WORK ORDER: Before doing anything else, copy the entries below exactly.

DATASET EXCERPTS:
________________________________________
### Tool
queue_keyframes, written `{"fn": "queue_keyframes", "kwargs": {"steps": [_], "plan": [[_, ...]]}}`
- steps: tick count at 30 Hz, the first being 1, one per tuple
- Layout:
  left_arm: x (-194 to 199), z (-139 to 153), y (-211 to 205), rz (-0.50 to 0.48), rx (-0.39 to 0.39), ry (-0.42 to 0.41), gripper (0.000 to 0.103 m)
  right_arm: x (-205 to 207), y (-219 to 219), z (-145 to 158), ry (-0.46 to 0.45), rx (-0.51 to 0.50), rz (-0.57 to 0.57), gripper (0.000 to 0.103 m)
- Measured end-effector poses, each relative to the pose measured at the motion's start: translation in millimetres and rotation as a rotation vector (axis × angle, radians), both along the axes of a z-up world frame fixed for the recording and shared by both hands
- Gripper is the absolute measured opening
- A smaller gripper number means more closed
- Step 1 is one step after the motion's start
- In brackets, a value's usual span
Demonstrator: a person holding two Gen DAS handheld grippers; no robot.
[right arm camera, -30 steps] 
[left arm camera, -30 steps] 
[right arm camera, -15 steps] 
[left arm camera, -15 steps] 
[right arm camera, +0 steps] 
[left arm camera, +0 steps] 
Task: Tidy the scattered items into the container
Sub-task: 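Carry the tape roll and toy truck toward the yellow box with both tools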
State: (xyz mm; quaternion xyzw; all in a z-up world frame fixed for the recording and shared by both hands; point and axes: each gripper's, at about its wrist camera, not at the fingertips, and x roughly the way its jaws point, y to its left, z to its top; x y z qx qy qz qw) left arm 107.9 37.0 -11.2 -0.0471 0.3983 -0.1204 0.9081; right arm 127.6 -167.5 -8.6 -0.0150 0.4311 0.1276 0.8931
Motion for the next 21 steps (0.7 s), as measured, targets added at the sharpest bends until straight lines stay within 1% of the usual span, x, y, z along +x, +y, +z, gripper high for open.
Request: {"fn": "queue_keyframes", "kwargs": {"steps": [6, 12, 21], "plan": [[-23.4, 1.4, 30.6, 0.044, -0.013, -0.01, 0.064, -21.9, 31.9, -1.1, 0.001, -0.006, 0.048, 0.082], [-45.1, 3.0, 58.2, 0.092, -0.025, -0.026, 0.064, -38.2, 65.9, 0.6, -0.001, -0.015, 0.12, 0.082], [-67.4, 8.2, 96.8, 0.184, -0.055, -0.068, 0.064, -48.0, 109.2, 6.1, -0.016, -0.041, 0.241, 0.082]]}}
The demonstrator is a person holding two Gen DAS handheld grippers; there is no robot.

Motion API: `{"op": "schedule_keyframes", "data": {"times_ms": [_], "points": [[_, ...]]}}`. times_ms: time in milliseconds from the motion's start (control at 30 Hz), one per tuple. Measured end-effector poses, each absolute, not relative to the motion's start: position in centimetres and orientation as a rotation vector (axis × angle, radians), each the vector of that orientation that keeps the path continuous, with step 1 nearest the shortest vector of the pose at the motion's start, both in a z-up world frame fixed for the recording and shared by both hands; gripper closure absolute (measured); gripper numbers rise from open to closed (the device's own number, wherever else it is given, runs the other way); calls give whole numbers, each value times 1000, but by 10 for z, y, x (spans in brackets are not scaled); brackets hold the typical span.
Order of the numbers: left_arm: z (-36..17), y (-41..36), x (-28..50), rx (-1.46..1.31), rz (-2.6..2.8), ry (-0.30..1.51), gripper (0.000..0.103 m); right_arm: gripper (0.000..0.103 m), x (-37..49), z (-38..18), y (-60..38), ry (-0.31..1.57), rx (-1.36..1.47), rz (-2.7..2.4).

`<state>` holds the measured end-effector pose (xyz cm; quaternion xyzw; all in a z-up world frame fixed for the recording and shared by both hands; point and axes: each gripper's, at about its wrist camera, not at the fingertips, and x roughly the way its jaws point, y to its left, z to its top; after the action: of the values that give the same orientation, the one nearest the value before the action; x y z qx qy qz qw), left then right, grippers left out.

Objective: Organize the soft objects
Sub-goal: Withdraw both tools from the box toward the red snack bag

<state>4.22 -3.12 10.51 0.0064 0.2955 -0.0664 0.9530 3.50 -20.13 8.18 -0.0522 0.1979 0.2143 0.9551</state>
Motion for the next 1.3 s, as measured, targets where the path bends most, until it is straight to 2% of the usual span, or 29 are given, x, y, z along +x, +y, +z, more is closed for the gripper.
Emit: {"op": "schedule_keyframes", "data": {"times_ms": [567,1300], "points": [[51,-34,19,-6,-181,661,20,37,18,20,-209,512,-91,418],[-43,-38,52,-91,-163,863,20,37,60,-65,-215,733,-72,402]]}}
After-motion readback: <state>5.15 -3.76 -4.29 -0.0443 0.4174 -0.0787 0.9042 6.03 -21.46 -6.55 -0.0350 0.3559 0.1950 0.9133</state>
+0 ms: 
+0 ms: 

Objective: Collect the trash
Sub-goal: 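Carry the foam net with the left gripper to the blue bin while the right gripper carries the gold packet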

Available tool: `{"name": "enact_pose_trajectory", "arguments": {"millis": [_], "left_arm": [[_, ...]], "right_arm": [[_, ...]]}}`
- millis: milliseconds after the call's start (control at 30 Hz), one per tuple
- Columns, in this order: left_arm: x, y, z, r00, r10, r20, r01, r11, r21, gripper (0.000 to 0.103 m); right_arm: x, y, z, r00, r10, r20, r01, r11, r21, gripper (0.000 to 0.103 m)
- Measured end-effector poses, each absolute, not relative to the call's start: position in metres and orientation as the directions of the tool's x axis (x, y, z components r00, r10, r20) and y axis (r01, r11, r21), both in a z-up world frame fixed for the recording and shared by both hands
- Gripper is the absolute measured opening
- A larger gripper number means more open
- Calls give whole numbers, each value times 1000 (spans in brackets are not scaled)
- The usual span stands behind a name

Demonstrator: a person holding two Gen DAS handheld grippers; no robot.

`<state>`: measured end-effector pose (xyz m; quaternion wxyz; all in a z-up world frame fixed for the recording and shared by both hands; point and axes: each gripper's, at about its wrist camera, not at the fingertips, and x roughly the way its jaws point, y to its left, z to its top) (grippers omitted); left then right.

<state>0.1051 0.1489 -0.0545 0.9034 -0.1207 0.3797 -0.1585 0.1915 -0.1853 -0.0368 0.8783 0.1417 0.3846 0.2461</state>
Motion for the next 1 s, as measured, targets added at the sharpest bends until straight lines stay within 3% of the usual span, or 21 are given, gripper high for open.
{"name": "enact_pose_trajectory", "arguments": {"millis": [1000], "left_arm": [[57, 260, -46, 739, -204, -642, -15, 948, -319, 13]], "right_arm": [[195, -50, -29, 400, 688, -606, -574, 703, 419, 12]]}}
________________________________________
TASK OUTPUT:
### Tool
queue_keyframes, written `{"fn": "queue_keyframes", "kwargs": {"steps": [_], "plan": [[_, ...]]}}`
- steps: tick count at 30 Hz, the first being 1, one per tuple
- Layout:
  left_arm: x (-194 to 199), z (-139 to 153), y (-211 to 205), rz (-0.50 to 0.48), rx (-0.39 to 0.39), ry (-0.42 to 0.41), gripper (0.000 to 0.103 m)
  right_arm: x (-205 to 207), y (-219 to 219), z (-145 to 158), ry (-0.46 to 0.45), rx (-0.51 to 0.50), rz (-0.57 to 0.57), gripper (0.000 to 0.103 m)
- Measured end-effector poses, each relative to the pose measured at the motion's start: translation in millimetres and rotation as a rotation vector (axis × angle, radians), both along the axes of a z-up world frame fixed for the recording and shared by both hands
- Gripper is the absolute measured opening
- A smaller gripper number means more closed
- Step 1 is one step after the motion's start
- In brackets, a value's usual span
Demonstrator: a person holding two Gen DAS handheld grippers; no robot.
[right arm camera, -30 steps] 
[left arm camera, -30 steps] 
[right arm camera, -15 steps] 
[left arm camera, -15 steps] 
[right arm camera, +0 steps] 
[left arm camera, +0 steps] 
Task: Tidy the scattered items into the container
Sub-task: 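Carry the tape roll and toy truck toward the yellow box with both tools
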State: (xyz mm; quaternion xyzw; all in a z-up world frame fixed for the recording and shared by both hands; point and axes: each gripper's, at about its wrist camera, not at the fingertips, and x roughly the way its jaws point, y to its left, z to its top; x y z qx qy qz qw) left arm 107.9 37.0 -11.2 -0.0471 0.3983 -0.1204 0.9081; right arm 127.6 -167.5 -8.6 -0.0150 0.4311 0.1276 0.8931
Motion for the next 21 steps (0.7 s), as measured, targets added at the sharpest bends until straight lines stay within 1% of the usual span, x, y, z along +x, +y, +z, gripper high for open.
Request: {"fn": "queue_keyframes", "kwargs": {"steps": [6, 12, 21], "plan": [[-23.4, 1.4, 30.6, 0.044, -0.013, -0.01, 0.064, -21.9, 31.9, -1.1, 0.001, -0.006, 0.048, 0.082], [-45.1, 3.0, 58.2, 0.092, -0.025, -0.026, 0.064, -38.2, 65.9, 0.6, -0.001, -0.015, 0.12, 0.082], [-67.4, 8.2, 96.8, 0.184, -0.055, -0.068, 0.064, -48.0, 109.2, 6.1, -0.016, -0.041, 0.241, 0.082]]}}
The demonstrator is a person holding two Gen DAS handheld grippers; there is no robot.

Motion API: `{"op": "schedule_keyframes", "data": {"times_ms": [_], "points": [[_, ...]]}}`. times_ms: time in milliseconds from the motion's start (control at 30 Hz), one per tuple. Measured end-effector poses, each absolute, not relative to the motion's start: position in centimetres and orientation as a rotation vector (axis × angle, radians), each the vector of that orientation that keeps the path continuous, with step 1 nearest the shortest vector of the pose at the motion's start, both in a z-up world frame fixed for the recording and shared by both hands; gripper closure absolute (measured); gripper numbers rise from open to closed (the device's own number, wherever else it is given, runs the other way); calls give whole numbers, each value times 1000, but by 10 for z, y, x (spans in brackets are not scaled); brackets hold the typical span.
Order of the numbers: left_arm: z (-36..17), y (-41..36), x (-28..50), rx (-1.46..1.31), rz (-2.6..2.8), ry (-0.30..1.51), gripper (0.000..0.103 m); right_arm: gripper (0.000..0.103 m), x (-37..49), z (-38..18), y (-60..38), ry (-0.31..1.57), rx (-1.36..1.47), rz (-2.7..2.4).

`<state>` holds the measured end-effector pose (xyz cm; quaternion xyzw; all in a z-up world frame fixed for the recording and shared by both hands; point and axes: each gripper's, at about its wrist camera, not at the fingertips, and x roughly the way its jaws point, y to its left, z to its top; after the action: of the values that give the same orientation, the one nearest the value before the action; x y z qx qy qz qw), left then right, grippers left out.

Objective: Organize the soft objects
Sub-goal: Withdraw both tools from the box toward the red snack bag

<state>4.22 -3.12 10.51 0.0064 0.2955 -0.0664 0.9530 3.50 -20.13 8.18 -0.0522 0.1979 0.2143 0.9551</state>
Motion for the next 1.3 s, as measured, targets where the path bends most, until it is straight to 2% of the usual span, or 29 are given, x, y, z along +x, +y, +z, more is closed for the gripper.
Emit: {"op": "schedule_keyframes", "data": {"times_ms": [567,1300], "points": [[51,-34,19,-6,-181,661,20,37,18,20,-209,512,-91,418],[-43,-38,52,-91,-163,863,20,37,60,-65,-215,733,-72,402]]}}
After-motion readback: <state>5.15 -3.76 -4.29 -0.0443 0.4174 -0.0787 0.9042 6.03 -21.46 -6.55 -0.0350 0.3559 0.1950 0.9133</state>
+0 ms: 
+0 ms: 

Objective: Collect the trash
Sub-goal: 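Carry the foam net with the left gripper to the blue bin while the right gripper carries the gold packet
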
Available tool: `{"name": "enact_pose_trajectory", "arguments": {"millis": [_], "left_arm": [[_, ...]], "right_arm": [[_, ...]]}}`
- millis: milliseconds after the call's start (control at 30 Hz), one per tuple
- Columns, in this order: left_arm: x, y, z, r00, r10, r20, r01, r11, r21, gripper (0.000 to 0.103 m); right_arm: x, y, z, r00, r10, r20, r01, r11, r21, gripper (0.000 to 0.103 m)
- Measured end-effector poses, each absolute, not relative to the call's start: position in metres and orientation as the directions of the tool's x axis (x, y, z components r00, r10, r20) and y axis (r01, r11, r21), both in a z-up world frame fixed for the recording and shared by both hands
- Gripper is the absolute measured opening
- A larger gripper number means more open
- Calls give whole numbers, each value times 1000 (spans in brackets are not scaled)
- The usual span stands behind a name

Demonstrator: a person holding two Gen DAS handheld grippers; no robot.

`<state>`: measured end-effector pose (xyz m; quaternion wxyz; all in a z-up world frame fixed for the recording and shared by both hands; point and axes: each gripper's, at about its wrist camera, not at the fingertips, and x roughly the way its jaws point, y to its left, z to its top) (grippers omitted); left then right.

<state>0.1051 0.1489 -0.0545 0.9034 -0.1207 0.3797 -0.1585 0.1915 -0.1853 -0.0368 0.8783 0.1417 0.3846 0.2461</state>
Motion for the next 1 s, as measured, targets added at the sharpest bends until straight lines stay within 3% of the usual span, or 21 are given, gripper high for open.
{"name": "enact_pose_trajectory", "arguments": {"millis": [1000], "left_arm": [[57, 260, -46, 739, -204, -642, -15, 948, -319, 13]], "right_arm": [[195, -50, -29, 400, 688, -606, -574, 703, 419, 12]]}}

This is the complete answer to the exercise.